═══ Data in this exercise ═══

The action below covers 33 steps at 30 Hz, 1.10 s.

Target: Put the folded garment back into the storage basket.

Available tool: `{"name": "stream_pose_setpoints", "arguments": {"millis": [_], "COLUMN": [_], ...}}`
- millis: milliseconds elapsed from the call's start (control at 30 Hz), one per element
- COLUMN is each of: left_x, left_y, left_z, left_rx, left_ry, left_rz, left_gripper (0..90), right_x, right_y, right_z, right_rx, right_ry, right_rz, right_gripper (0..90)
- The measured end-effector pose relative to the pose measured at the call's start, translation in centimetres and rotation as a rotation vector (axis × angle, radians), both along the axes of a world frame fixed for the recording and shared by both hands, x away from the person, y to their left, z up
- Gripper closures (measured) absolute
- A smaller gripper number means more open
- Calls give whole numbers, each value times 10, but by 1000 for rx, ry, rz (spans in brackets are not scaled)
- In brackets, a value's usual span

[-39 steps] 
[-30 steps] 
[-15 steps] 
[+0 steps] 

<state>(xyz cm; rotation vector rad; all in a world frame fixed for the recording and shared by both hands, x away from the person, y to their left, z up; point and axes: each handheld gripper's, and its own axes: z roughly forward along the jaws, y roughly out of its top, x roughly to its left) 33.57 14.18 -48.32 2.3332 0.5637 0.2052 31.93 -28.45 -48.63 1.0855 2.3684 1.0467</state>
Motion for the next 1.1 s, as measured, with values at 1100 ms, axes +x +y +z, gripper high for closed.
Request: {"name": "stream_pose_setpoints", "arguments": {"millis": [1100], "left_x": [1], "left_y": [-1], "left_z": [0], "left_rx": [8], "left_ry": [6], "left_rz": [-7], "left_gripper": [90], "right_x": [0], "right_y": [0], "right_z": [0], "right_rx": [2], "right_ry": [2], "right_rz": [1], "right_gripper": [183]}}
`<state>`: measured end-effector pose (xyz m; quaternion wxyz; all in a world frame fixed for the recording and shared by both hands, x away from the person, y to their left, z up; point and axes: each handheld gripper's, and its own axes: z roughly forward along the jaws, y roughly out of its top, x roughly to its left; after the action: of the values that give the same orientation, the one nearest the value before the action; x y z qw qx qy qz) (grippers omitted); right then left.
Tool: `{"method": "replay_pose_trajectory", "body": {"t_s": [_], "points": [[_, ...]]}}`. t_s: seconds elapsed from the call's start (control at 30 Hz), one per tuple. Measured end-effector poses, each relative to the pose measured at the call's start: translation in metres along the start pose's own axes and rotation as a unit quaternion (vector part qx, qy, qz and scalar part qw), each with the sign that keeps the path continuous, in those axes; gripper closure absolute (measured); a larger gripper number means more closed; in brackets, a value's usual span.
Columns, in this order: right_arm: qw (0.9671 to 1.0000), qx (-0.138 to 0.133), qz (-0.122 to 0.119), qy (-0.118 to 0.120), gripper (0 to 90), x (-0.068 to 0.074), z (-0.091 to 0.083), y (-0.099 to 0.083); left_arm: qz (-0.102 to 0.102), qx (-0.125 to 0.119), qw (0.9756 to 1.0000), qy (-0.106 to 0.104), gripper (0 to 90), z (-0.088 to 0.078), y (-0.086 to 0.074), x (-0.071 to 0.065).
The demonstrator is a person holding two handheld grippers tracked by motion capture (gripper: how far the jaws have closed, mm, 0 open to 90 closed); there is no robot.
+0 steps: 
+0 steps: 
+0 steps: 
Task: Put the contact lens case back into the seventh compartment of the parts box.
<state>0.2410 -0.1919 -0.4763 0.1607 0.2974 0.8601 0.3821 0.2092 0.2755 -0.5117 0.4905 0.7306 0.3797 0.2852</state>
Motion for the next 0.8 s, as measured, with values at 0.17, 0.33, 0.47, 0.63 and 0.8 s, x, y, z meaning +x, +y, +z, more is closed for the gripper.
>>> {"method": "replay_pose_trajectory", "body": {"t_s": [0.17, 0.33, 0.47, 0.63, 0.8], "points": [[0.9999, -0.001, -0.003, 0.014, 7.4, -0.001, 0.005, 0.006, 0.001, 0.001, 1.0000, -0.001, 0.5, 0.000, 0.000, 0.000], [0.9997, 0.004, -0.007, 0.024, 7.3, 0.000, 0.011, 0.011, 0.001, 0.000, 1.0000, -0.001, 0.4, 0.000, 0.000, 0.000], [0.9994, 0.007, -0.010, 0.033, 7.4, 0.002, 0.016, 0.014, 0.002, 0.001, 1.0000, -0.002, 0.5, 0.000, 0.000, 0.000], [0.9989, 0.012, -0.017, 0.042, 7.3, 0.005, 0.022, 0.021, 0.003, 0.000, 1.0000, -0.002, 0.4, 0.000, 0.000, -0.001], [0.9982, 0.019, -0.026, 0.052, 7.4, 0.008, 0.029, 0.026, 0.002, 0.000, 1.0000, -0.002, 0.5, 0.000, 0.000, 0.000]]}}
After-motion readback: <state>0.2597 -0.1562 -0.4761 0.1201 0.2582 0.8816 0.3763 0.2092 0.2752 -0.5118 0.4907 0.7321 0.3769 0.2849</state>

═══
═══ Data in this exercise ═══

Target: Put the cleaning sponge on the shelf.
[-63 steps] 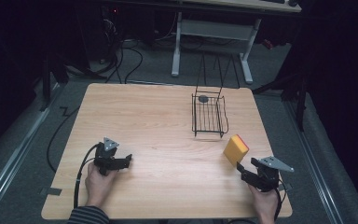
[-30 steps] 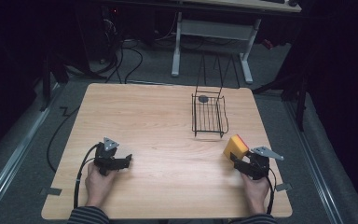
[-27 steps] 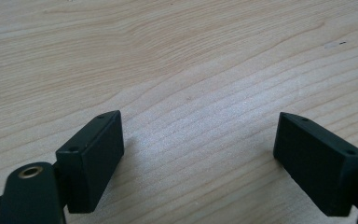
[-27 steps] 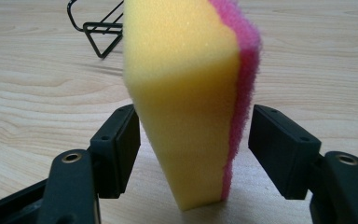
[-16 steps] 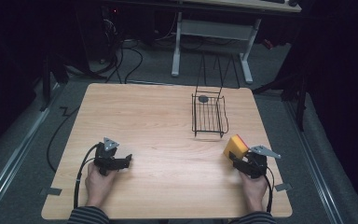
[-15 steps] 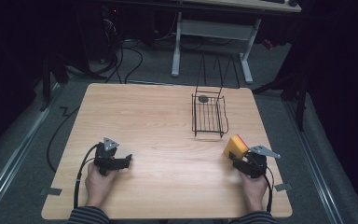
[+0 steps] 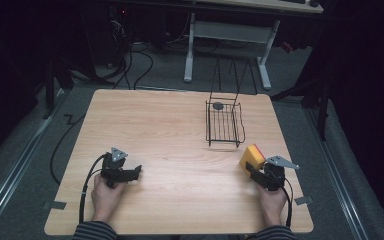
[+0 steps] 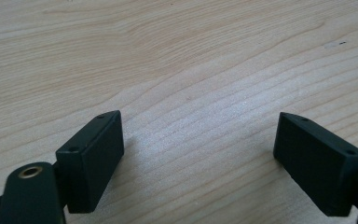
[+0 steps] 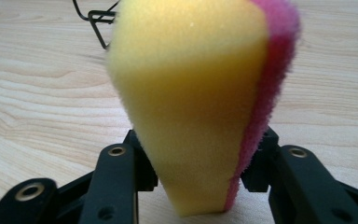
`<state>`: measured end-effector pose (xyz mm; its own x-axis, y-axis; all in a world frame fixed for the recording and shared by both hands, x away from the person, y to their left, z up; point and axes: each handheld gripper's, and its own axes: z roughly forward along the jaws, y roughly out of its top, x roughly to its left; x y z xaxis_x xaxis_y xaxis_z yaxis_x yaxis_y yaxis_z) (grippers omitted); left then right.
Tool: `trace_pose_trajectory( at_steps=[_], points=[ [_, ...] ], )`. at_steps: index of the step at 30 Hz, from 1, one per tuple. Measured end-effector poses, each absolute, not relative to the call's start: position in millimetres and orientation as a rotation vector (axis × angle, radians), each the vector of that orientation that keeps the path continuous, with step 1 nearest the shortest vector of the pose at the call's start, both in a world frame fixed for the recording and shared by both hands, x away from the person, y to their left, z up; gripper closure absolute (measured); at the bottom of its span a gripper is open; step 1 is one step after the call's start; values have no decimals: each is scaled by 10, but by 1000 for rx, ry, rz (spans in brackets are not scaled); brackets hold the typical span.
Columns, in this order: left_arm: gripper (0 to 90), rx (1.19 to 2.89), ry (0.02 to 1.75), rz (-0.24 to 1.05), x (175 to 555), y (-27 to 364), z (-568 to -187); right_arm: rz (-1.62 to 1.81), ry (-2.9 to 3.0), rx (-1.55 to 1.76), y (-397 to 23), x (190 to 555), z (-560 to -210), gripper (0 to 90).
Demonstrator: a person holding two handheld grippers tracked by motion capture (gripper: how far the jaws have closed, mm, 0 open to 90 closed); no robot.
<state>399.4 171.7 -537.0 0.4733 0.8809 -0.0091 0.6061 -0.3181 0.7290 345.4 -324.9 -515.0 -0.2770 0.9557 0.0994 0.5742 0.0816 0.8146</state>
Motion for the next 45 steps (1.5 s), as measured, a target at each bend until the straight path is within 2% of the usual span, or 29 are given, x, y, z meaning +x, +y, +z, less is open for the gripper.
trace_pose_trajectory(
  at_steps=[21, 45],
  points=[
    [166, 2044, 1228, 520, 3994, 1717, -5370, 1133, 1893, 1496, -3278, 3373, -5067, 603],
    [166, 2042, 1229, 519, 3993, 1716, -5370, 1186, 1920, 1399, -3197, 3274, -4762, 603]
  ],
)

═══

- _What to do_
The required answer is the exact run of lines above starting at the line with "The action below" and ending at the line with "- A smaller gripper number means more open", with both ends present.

- _Solution below_
The action below covers 33 steps at 30 Hz, 1.10 s.

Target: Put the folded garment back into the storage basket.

Available tool: `{"name": "stream_pose_setpoints", "arguments": {"millis": [_], "COLUMN": [_], ...}}`
- millis: milliseconds elapsed from the call's start (control at 30 Hz), one per element
- COLUMN is each of: left_x, left_y, left_z, left_rx, left_ry, left_rz, left_gripper (0..90), right_x, right_y, right_z, right_rx, right_ry, right_rz, right_gripper (0..90)
- The measured end-effector pose relative to the pose measured at the call's start, translation in centimetres and rotation as a rotation vector (axis × angle, radians), both along the axes of a world frame fixed for the recording and shared by both hands, x away from the person, y to their left, z up
- Gripper closures (measured) absolute
- A smaller gripper number means more open

The output is finished and nothing more is needed.